Sorprendentemente, recibió una respuesta gutural inmediata.

—Me llamo Filth.

—¿Filth?

—Sí. Filth el munkee.

Antes de que pudiera responder, la criatura apareció de entre los árboles y se posó, con las piernas arqueadas, delante de ella.

Se trataba sin duda de un mono, como había dicho, pero tenía un aspecto indudablemente humano en su rostro torcido. Sus ojos estaban ligeramente enfadados y su amplia y ridícula boca hospedaba un extravagante surtido de dientes, que mostraba cada vez que sonreía, lo cual hacía a menudo. Vestía con lo que parecían los restos de un antiguo traje de un circo: pantalones anchos a rayas atados con un cinturón podrido, un chaleco rojo, amarillo y azul bordado y una camiseta en la que había escrito «SOY FILTH». Todo el conjunto estaba cubierto de barro y trozos de comida podrida. El olor que desprendía era muy poco aromático.

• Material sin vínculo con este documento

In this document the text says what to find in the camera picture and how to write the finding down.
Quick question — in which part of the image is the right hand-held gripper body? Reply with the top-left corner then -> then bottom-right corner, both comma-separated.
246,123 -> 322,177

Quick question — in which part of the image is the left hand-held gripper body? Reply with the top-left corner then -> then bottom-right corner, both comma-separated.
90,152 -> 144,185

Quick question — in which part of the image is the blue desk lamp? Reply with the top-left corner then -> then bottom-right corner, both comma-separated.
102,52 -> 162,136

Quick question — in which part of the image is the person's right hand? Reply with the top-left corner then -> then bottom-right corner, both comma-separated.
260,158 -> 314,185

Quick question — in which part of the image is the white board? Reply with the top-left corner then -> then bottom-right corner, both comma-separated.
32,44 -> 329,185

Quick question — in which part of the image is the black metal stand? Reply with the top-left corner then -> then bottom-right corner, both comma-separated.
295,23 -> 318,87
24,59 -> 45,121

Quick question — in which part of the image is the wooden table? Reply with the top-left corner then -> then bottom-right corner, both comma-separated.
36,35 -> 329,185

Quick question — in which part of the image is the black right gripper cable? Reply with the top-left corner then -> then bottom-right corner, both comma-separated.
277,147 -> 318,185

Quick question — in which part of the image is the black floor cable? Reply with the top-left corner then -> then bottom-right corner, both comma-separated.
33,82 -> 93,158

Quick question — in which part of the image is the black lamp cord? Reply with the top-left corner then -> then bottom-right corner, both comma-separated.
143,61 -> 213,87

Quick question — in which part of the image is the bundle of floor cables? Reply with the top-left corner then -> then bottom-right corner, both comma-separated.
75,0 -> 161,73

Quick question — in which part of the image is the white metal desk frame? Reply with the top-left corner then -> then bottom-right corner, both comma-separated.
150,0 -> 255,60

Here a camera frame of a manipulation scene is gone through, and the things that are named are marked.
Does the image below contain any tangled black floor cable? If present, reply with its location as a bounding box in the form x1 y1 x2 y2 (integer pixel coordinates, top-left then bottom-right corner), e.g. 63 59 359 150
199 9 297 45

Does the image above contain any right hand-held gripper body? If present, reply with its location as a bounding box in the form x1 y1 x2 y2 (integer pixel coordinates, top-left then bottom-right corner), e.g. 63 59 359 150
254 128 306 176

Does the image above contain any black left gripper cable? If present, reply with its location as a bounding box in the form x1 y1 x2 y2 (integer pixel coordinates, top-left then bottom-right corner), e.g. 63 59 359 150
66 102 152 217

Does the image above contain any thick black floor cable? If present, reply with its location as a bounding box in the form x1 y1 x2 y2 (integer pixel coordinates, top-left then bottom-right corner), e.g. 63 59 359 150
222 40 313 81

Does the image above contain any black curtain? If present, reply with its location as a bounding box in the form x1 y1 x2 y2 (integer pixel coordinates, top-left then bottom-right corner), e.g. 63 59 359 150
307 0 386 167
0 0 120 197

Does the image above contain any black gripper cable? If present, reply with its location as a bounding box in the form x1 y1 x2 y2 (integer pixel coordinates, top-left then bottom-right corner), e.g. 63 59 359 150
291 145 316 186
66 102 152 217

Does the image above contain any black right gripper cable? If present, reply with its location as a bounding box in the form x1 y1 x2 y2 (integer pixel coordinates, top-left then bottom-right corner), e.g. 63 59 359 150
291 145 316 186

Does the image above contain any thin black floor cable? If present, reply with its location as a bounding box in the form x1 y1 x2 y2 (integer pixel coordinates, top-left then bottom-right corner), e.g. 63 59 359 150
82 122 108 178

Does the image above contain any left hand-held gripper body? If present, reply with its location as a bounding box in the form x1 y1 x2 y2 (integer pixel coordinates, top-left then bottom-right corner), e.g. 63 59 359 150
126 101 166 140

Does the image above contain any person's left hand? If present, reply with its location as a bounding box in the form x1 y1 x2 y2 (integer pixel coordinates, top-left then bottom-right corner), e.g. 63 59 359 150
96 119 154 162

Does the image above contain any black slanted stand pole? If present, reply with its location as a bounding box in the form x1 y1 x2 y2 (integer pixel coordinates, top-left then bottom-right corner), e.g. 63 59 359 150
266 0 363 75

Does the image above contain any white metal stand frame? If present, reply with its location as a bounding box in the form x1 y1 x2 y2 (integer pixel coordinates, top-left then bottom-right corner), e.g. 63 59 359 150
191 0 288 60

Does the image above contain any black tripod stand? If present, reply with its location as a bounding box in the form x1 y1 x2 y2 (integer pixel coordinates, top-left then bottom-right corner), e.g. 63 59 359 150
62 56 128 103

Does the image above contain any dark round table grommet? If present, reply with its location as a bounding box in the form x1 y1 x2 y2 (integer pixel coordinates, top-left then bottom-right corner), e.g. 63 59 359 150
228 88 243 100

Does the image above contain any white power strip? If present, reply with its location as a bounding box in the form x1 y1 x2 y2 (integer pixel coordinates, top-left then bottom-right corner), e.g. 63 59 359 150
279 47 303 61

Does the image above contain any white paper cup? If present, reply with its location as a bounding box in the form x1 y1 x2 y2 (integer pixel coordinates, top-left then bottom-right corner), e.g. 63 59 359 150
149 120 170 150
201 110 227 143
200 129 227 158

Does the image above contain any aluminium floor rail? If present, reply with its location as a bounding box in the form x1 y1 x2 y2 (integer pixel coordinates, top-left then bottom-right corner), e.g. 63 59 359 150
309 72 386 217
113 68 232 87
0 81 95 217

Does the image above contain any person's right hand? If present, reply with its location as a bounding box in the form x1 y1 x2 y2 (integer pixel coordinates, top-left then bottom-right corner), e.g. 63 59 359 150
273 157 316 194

—¿Cómo has encontrado el camino hasta aquí? —le preguntó a Candy.

—He seguido la música.

—¿Quién eres, por cierto?

—Candy Quackenbush.

—Un nombre ridículo.

—No más que Filth.

El hombre-mono levantó un dedo mugriento y, sin más preámbulos, se lo metió en la nariz y lo empujó dentro de su orificio mientras le daba forma de gancho para que el extremo saliera por el otro agujero. Candy hizo todo lo que pudo para no parecer sorprendida por si le daba ánimos.

—Bueno, entonces ambos somos ridículos, ¿no? —dijo, retorciendo su dedo.

Candy no fue capaz de seguir escondiendo su repugnancia.